Problem statement:
What is the number of lines in the entries that include the word "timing"? Respond with the number only.
════════
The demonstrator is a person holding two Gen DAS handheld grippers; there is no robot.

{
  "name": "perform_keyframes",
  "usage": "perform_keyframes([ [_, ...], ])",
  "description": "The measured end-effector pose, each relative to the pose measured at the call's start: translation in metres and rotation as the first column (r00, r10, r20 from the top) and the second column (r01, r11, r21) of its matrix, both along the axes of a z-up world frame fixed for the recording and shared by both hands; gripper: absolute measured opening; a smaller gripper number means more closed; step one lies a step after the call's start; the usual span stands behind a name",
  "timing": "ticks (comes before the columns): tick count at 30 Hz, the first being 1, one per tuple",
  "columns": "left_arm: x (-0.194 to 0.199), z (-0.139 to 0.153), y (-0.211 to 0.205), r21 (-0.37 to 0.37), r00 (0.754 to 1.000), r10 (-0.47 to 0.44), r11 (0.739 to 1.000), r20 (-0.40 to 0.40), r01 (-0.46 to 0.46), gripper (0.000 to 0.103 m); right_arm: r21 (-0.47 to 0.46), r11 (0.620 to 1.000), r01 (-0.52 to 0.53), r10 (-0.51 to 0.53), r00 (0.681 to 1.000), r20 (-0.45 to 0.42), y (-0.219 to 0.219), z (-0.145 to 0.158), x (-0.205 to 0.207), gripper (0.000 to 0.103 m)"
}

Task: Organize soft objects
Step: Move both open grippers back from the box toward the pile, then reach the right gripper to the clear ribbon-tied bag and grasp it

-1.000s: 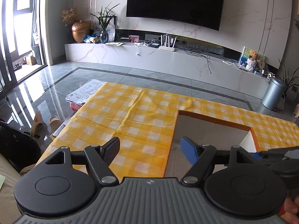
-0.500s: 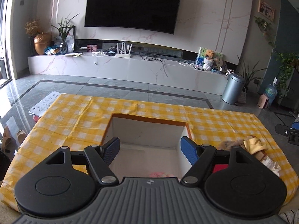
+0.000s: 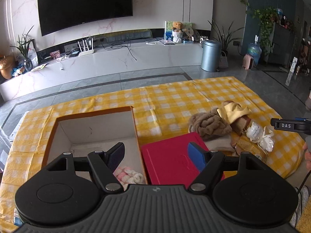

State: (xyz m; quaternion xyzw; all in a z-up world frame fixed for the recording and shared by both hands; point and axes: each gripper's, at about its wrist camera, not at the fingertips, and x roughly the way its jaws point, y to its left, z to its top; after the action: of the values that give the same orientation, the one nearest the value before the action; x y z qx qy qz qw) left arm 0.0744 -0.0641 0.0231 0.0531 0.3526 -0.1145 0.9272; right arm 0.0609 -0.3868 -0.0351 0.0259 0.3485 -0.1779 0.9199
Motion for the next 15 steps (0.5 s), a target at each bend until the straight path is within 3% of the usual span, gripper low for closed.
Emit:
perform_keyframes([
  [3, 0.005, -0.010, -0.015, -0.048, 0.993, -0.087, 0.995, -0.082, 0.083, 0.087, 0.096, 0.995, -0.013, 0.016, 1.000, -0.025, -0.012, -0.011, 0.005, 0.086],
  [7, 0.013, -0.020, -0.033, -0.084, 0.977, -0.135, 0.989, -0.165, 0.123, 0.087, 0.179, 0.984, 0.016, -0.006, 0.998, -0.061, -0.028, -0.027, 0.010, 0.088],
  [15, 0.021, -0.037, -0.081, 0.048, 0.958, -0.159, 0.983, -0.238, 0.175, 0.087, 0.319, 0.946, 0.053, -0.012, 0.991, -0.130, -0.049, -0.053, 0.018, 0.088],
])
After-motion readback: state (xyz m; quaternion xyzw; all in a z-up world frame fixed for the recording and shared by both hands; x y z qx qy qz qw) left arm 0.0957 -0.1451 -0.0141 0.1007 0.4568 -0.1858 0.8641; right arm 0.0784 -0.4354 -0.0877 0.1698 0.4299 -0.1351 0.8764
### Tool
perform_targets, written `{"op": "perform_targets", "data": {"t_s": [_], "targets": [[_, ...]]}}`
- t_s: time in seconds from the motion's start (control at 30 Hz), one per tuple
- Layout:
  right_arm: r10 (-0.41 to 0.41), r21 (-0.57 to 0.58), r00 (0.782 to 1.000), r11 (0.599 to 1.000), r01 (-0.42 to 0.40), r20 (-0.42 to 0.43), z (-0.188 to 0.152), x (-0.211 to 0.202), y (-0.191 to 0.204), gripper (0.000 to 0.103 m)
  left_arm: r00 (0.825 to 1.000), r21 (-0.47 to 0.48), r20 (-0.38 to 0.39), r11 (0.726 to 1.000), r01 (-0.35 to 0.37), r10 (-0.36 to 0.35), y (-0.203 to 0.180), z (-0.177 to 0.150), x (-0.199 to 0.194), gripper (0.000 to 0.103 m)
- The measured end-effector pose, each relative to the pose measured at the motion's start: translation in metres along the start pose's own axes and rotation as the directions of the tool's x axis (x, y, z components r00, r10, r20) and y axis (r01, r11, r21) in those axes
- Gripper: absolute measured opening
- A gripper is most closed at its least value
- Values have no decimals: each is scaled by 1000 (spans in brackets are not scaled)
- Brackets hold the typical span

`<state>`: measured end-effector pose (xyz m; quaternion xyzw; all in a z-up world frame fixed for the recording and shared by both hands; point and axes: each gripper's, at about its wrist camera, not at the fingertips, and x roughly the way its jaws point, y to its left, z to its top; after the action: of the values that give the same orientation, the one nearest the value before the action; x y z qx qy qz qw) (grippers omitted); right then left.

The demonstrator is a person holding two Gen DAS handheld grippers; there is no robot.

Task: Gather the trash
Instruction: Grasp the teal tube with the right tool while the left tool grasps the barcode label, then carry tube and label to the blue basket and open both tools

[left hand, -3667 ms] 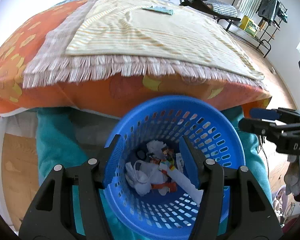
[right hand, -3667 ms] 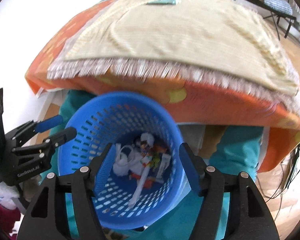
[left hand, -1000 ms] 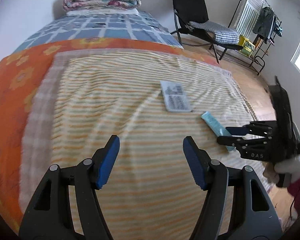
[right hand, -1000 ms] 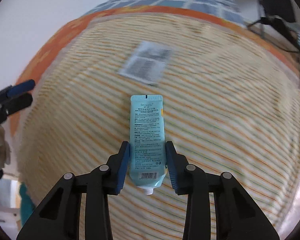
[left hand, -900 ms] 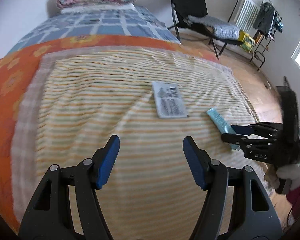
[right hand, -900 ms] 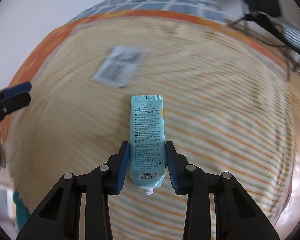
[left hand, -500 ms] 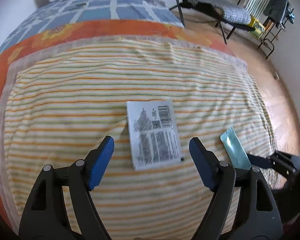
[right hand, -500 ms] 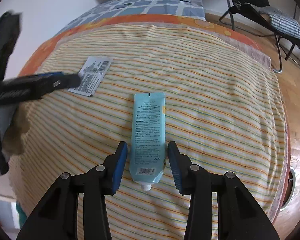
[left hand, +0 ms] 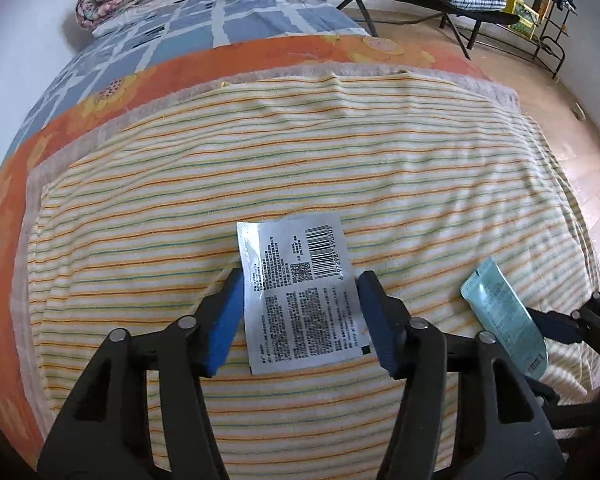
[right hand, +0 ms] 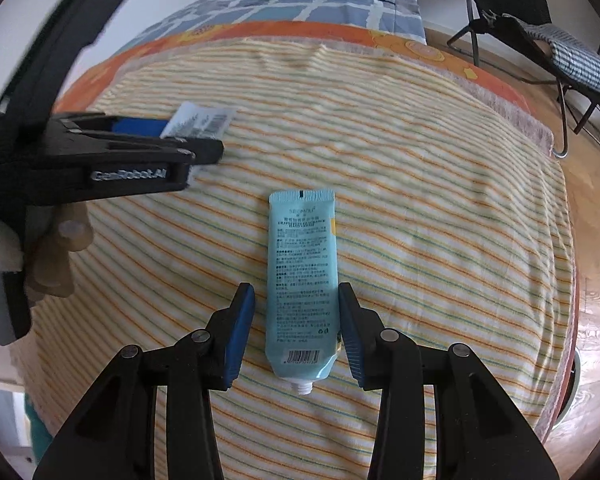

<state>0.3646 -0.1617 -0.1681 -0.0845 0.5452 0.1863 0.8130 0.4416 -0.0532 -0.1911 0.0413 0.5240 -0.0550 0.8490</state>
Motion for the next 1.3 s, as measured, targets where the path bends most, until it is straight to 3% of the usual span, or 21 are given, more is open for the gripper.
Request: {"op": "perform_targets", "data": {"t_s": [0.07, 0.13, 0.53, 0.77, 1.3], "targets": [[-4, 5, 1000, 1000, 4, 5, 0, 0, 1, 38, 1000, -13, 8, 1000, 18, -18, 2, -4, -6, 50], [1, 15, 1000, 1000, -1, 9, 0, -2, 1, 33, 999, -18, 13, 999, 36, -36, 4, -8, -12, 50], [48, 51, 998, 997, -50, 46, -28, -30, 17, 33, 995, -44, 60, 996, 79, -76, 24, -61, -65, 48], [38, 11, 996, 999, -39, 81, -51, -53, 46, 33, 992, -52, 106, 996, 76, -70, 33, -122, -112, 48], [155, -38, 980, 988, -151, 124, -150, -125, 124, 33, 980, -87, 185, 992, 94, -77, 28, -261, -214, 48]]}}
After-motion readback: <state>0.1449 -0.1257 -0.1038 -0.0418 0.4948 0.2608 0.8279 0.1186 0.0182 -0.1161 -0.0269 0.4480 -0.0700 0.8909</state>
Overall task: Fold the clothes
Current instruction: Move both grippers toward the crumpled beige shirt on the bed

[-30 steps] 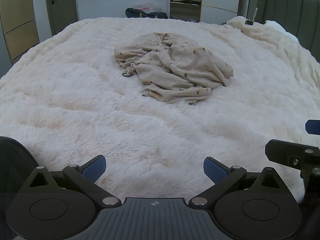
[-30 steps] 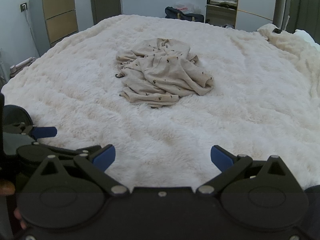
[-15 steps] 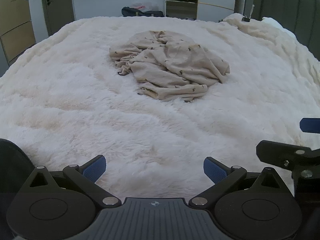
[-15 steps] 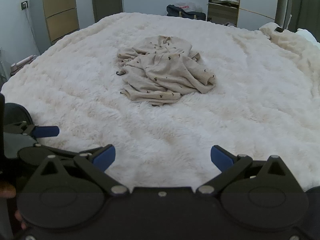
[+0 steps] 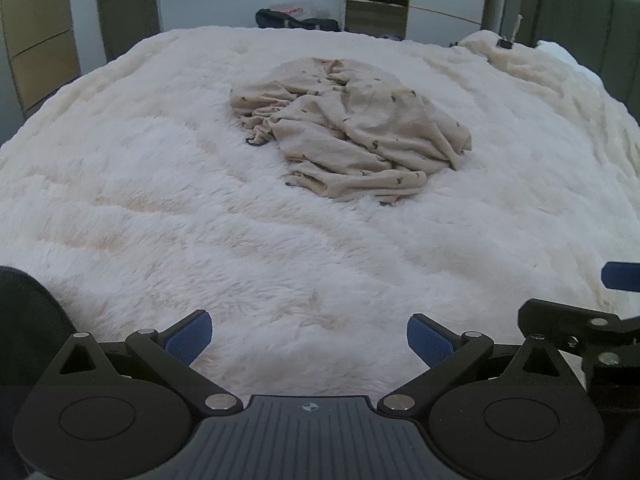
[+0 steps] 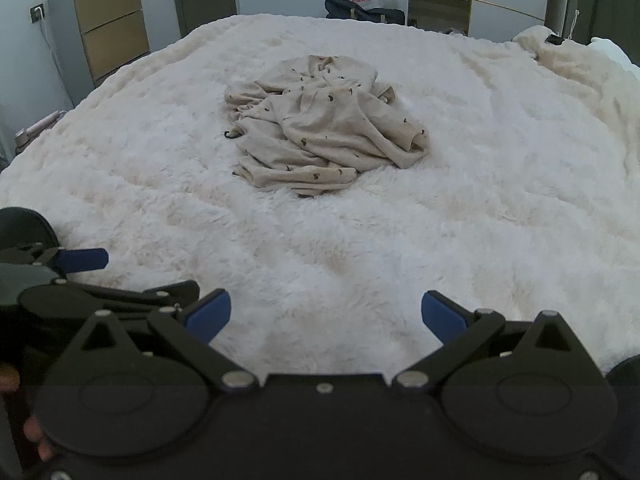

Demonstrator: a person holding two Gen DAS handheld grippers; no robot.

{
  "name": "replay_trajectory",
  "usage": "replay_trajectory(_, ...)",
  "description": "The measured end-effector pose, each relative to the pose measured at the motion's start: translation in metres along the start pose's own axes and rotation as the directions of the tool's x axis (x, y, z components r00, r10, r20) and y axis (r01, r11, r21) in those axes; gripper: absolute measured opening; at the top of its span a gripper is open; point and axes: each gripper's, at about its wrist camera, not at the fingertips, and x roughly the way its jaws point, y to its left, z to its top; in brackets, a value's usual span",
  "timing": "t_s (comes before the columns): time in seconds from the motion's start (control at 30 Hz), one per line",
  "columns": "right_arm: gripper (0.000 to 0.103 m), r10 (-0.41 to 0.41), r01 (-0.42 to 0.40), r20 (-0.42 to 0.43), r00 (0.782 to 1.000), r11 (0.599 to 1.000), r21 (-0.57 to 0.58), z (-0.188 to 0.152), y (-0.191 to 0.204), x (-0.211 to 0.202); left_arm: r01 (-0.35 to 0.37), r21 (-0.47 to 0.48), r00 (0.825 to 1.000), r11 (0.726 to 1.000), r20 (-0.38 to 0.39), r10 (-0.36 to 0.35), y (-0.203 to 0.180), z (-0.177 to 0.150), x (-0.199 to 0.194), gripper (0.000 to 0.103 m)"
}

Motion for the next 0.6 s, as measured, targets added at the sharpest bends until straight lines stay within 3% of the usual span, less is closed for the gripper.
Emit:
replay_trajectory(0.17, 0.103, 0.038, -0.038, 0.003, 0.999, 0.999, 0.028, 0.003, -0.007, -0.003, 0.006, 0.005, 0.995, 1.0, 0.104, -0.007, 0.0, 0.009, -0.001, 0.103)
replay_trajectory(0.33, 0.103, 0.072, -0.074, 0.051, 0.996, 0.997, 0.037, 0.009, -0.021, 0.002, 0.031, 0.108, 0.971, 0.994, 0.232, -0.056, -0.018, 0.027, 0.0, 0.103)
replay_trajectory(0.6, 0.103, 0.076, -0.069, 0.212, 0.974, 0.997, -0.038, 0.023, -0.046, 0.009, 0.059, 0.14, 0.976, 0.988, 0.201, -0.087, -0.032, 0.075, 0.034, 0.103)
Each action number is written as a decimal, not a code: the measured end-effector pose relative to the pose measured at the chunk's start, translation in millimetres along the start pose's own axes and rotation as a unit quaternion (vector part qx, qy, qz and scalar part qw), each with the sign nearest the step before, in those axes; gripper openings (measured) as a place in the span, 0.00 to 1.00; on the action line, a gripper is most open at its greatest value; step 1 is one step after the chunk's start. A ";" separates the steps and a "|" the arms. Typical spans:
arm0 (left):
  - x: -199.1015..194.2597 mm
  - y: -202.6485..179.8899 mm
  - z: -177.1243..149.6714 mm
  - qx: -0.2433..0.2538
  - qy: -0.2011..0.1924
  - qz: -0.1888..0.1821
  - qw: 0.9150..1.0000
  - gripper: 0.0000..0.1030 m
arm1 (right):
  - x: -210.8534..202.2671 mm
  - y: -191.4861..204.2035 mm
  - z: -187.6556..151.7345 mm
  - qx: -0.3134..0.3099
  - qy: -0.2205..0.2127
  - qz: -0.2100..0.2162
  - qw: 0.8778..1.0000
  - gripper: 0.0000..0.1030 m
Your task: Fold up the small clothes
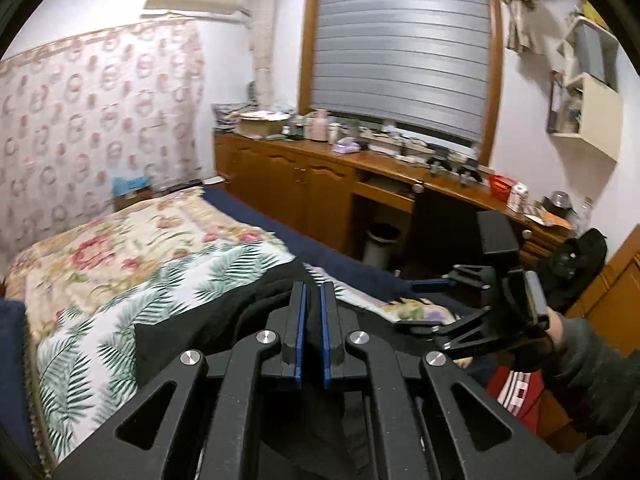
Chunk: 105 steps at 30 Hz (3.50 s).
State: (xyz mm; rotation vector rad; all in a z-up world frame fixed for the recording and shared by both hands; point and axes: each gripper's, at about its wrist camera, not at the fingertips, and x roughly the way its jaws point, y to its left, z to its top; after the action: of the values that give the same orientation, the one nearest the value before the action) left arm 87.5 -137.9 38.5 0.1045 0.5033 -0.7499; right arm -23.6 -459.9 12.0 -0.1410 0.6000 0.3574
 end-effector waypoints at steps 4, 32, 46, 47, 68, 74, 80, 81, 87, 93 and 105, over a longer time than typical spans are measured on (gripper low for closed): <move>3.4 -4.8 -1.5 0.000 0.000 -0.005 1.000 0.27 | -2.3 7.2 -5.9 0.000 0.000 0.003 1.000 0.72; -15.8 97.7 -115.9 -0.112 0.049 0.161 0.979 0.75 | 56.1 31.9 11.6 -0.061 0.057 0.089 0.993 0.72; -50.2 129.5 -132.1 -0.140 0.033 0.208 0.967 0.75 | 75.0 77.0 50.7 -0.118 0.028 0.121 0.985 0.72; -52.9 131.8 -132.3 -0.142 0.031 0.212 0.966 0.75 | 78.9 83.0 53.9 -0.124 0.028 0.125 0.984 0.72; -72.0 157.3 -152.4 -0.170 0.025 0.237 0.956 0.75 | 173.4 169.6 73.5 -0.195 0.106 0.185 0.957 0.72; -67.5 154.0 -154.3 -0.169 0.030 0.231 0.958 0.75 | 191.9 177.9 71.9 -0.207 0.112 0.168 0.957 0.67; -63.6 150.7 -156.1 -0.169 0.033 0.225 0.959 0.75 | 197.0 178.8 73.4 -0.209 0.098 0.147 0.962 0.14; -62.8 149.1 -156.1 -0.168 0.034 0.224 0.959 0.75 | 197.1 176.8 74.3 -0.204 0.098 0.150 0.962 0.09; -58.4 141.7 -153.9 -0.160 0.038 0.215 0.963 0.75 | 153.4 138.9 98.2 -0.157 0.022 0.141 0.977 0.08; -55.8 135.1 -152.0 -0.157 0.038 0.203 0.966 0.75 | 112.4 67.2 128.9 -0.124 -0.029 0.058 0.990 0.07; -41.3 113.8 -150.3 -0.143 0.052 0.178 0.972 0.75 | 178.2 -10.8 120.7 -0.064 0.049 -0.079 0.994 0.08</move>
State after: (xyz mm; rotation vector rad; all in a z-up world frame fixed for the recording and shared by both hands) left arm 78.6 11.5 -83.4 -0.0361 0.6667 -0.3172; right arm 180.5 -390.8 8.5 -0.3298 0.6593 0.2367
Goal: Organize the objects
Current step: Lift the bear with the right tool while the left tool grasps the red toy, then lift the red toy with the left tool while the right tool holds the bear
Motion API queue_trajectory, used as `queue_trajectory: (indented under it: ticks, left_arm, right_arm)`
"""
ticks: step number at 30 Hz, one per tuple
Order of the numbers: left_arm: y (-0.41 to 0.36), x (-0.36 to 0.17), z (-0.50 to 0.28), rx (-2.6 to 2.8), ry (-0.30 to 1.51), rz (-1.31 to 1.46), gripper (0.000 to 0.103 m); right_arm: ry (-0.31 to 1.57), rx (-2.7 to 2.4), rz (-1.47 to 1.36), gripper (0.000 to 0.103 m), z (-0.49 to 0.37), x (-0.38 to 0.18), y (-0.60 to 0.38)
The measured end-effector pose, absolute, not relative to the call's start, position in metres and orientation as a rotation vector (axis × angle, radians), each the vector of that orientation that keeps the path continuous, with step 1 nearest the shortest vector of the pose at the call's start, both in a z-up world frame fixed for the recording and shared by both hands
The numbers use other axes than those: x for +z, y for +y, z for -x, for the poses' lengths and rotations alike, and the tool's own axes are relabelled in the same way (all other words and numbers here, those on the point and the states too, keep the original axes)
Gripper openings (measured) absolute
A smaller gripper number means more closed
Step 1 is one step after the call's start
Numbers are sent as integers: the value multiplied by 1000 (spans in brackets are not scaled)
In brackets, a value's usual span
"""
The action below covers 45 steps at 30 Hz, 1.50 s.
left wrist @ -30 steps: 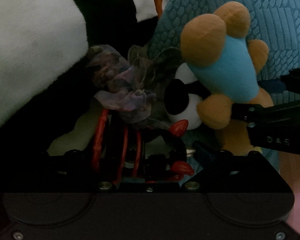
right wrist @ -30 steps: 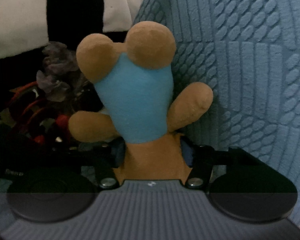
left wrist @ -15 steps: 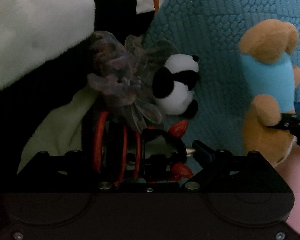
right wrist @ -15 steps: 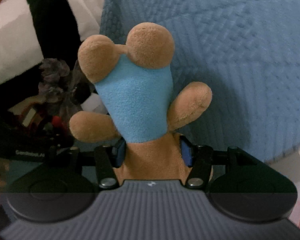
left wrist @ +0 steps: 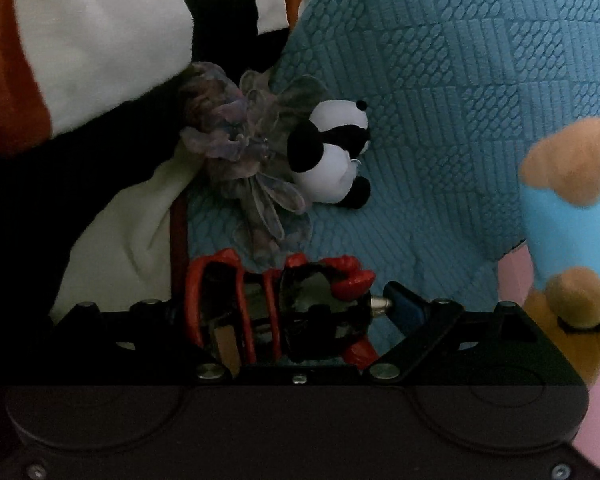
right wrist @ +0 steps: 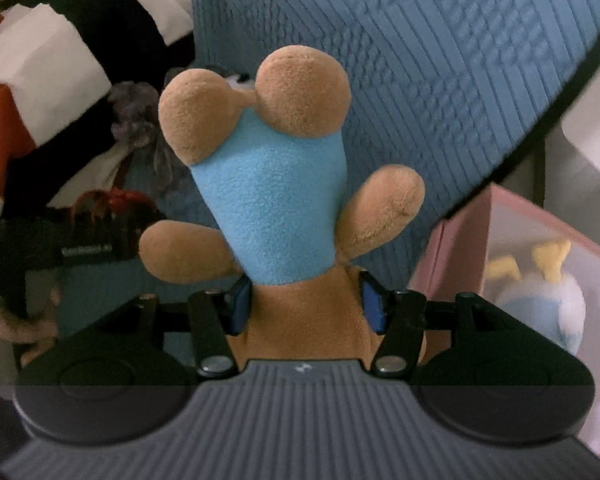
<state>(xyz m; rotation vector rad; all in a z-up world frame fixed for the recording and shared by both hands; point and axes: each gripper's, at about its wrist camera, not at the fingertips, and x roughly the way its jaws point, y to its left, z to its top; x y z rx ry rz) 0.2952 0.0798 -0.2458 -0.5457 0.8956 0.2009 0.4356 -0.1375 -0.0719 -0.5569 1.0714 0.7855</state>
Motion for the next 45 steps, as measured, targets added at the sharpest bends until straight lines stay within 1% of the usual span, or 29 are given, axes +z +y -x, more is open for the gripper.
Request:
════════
Result of this task:
2